▸ PROBLEM TO SOLVE
Take the listing below and print exactly the lines starting at the line containing "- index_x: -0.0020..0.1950" and ending at the line containing "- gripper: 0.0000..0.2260", both ends included, and no others.

━━━━

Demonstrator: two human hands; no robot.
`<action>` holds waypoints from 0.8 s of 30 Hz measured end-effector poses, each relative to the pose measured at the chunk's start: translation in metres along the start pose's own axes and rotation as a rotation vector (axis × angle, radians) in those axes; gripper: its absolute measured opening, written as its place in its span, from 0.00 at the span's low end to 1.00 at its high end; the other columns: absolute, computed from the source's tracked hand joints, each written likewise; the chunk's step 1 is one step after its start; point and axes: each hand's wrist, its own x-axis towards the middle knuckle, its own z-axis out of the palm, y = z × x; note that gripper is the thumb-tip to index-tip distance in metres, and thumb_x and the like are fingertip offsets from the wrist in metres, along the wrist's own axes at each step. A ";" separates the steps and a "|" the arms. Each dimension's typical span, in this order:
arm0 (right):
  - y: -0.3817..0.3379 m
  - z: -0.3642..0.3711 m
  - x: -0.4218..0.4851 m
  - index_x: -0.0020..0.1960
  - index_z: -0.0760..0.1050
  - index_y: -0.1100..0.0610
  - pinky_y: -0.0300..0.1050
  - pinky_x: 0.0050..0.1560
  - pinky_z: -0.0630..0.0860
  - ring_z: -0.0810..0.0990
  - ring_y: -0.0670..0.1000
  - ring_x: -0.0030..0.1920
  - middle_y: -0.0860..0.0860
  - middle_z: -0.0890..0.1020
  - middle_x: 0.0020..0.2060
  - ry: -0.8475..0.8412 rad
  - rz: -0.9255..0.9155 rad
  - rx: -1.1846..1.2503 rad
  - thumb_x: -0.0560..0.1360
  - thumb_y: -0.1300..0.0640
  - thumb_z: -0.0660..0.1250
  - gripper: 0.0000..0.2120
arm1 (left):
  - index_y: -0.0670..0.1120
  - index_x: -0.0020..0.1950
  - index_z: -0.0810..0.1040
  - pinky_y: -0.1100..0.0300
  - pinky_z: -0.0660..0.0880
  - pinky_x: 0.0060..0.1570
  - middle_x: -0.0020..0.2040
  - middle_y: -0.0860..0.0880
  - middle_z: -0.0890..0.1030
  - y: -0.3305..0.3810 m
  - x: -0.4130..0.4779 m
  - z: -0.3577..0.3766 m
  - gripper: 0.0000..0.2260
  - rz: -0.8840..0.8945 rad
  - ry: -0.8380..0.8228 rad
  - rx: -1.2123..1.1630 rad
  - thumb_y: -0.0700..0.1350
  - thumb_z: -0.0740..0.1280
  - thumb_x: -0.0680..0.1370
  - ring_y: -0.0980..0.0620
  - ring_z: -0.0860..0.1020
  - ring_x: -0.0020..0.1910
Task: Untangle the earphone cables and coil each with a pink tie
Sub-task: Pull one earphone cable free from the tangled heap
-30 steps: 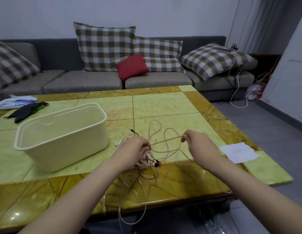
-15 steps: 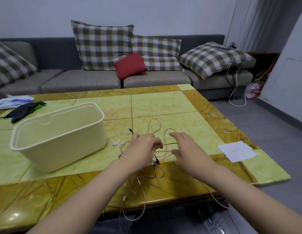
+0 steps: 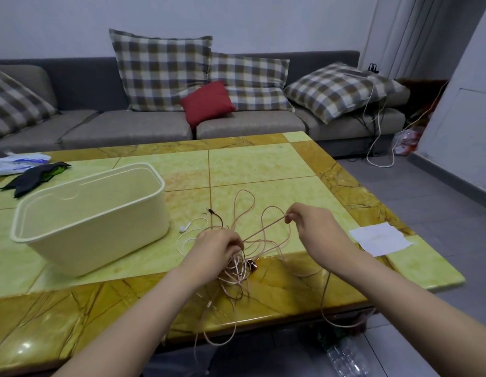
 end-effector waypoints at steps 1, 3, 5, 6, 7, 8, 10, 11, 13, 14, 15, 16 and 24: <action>0.003 -0.005 0.002 0.51 0.77 0.56 0.36 0.28 0.60 0.67 0.40 0.29 0.47 0.74 0.40 0.027 0.015 -0.001 0.80 0.66 0.55 0.13 | 0.48 0.49 0.81 0.52 0.70 0.58 0.46 0.53 0.82 -0.003 0.000 0.000 0.05 -0.014 -0.010 0.001 0.44 0.65 0.77 0.51 0.77 0.49; 0.011 -0.014 0.007 0.50 0.76 0.56 0.38 0.27 0.61 0.68 0.43 0.29 0.49 0.75 0.38 0.072 0.044 -0.003 0.81 0.63 0.55 0.12 | 0.49 0.48 0.81 0.52 0.70 0.57 0.46 0.54 0.82 -0.008 -0.001 0.000 0.05 -0.043 -0.029 0.014 0.45 0.66 0.77 0.52 0.77 0.48; 0.019 -0.020 0.011 0.48 0.76 0.57 0.36 0.26 0.60 0.69 0.43 0.31 0.50 0.75 0.39 0.090 0.082 0.011 0.81 0.61 0.54 0.12 | 0.51 0.48 0.82 0.52 0.71 0.56 0.45 0.55 0.82 -0.012 -0.002 0.000 0.05 -0.066 -0.026 0.022 0.46 0.66 0.77 0.53 0.78 0.48; 0.025 -0.021 0.012 0.48 0.76 0.57 0.36 0.27 0.61 0.70 0.44 0.31 0.51 0.76 0.40 0.093 0.106 0.006 0.81 0.61 0.54 0.12 | 0.51 0.48 0.82 0.52 0.71 0.56 0.45 0.55 0.82 -0.012 -0.002 0.000 0.06 -0.072 -0.016 0.023 0.47 0.65 0.77 0.53 0.78 0.48; 0.030 -0.021 0.013 0.49 0.76 0.58 0.38 0.28 0.63 0.71 0.46 0.32 0.52 0.77 0.41 0.092 0.130 -0.011 0.81 0.61 0.54 0.12 | 0.51 0.49 0.82 0.53 0.71 0.56 0.46 0.55 0.82 -0.012 -0.002 0.000 0.06 -0.074 -0.003 0.025 0.47 0.65 0.77 0.52 0.78 0.49; 0.034 -0.020 0.012 0.51 0.77 0.58 0.42 0.30 0.66 0.74 0.49 0.35 0.53 0.79 0.43 0.078 0.153 -0.045 0.81 0.62 0.54 0.12 | 0.51 0.50 0.83 0.54 0.71 0.56 0.47 0.54 0.83 -0.012 -0.001 -0.001 0.07 -0.073 0.007 0.032 0.46 0.65 0.78 0.52 0.78 0.50; 0.038 -0.015 0.007 0.60 0.75 0.57 0.46 0.41 0.71 0.75 0.55 0.47 0.55 0.80 0.50 -0.012 0.183 -0.211 0.80 0.63 0.54 0.14 | 0.50 0.51 0.83 0.54 0.70 0.56 0.48 0.54 0.83 -0.009 0.000 -0.001 0.07 -0.062 0.028 0.052 0.46 0.65 0.78 0.51 0.78 0.51; 0.037 -0.012 0.003 0.65 0.71 0.56 0.46 0.48 0.70 0.73 0.55 0.54 0.55 0.79 0.55 -0.071 0.171 -0.311 0.79 0.64 0.54 0.17 | 0.50 0.52 0.83 0.54 0.70 0.57 0.49 0.54 0.83 -0.006 0.001 -0.002 0.08 -0.055 0.043 0.058 0.46 0.65 0.78 0.52 0.78 0.52; 0.026 -0.006 -0.005 0.73 0.61 0.57 0.45 0.60 0.66 0.67 0.55 0.63 0.55 0.70 0.65 -0.131 0.086 -0.391 0.78 0.65 0.57 0.23 | 0.50 0.52 0.83 0.52 0.70 0.57 0.48 0.54 0.83 -0.003 0.003 -0.003 0.08 -0.028 0.068 0.067 0.46 0.65 0.78 0.52 0.78 0.51; 0.017 -0.003 -0.010 0.74 0.58 0.56 0.44 0.63 0.65 0.65 0.55 0.65 0.54 0.67 0.66 -0.137 0.035 -0.343 0.78 0.65 0.58 0.26 | 0.50 0.53 0.83 0.52 0.70 0.57 0.47 0.53 0.83 0.000 0.004 -0.003 0.08 -0.017 0.072 0.076 0.46 0.65 0.78 0.52 0.78 0.51; 0.008 0.000 -0.014 0.74 0.57 0.57 0.44 0.65 0.64 0.64 0.54 0.66 0.53 0.66 0.67 -0.135 -0.023 -0.272 0.77 0.65 0.60 0.27 | 0.51 0.54 0.82 0.53 0.70 0.58 0.48 0.53 0.83 0.003 0.004 -0.004 0.09 -0.006 0.076 0.090 0.46 0.64 0.78 0.52 0.78 0.52; -0.002 0.005 -0.017 0.74 0.58 0.57 0.43 0.66 0.63 0.64 0.52 0.67 0.53 0.66 0.67 -0.145 -0.084 -0.208 0.77 0.64 0.61 0.26 | 0.51 0.55 0.82 0.53 0.69 0.59 0.49 0.53 0.83 0.007 0.004 -0.003 0.09 0.008 0.080 0.109 0.47 0.64 0.79 0.52 0.78 0.52; -0.026 0.044 -0.014 0.55 0.74 0.59 0.41 0.43 0.66 0.76 0.55 0.50 0.56 0.77 0.51 -0.374 -0.112 -0.018 0.80 0.59 0.59 0.08 | 0.54 0.53 0.80 0.57 0.60 0.53 0.47 0.54 0.80 0.026 -0.007 0.011 0.09 0.109 0.067 0.237 0.48 0.59 0.80 0.52 0.73 0.53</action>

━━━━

▸ EXERCISE SOLUTION
  - index_x: -0.0020..0.1950
  - index_z: -0.0810..0.1040
  - pinky_y: -0.1100..0.0300
  - pinky_z: -0.0660..0.0880
  - pinky_x: 0.0060..0.1570
  - middle_x: -0.0020..0.2040
  - middle_y: -0.0860..0.0880
  - middle_z: -0.0890..0.1030
  - y: -0.3305..0.3810 m
  - x: -0.4130..0.4779 m
  - z: -0.3577..0.3766 m
  - gripper: 0.0000..0.2260

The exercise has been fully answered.